Dataset section Start Marker

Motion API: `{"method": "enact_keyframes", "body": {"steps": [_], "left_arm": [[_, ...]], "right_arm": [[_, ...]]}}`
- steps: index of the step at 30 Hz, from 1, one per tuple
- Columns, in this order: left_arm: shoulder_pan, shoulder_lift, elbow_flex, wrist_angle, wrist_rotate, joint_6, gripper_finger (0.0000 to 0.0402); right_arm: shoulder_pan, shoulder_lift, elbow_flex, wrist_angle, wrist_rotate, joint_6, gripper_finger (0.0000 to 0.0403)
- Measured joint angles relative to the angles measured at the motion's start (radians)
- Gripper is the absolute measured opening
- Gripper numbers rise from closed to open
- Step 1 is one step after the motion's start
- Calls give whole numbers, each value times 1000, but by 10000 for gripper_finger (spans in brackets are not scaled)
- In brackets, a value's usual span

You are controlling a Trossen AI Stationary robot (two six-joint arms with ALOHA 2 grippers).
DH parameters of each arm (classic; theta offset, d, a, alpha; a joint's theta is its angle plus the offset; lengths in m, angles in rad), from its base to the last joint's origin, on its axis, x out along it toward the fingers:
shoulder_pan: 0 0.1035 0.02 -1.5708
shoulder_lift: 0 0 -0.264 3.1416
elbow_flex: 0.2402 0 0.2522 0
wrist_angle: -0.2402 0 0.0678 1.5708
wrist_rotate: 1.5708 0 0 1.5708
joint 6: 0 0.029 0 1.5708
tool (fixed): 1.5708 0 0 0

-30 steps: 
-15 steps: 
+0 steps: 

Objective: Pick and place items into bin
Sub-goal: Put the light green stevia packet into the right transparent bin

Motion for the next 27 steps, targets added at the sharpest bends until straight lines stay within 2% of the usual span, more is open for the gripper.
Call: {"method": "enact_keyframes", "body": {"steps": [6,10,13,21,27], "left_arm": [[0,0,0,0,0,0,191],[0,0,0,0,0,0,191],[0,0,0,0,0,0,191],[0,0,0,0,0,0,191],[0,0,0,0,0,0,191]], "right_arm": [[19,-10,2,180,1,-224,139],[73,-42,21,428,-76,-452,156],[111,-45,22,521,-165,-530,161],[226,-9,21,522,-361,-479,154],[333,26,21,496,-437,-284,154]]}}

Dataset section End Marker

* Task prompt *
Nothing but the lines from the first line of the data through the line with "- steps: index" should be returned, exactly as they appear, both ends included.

* Answer section *
Motion API: `{"method": "enact_keyframes", "body": {"steps": [_], "left_arm": [[_, ...]], "right_arm": [[_, ...]]}}`
- steps: index of the step at 30 Hz, from 1, one per tuple

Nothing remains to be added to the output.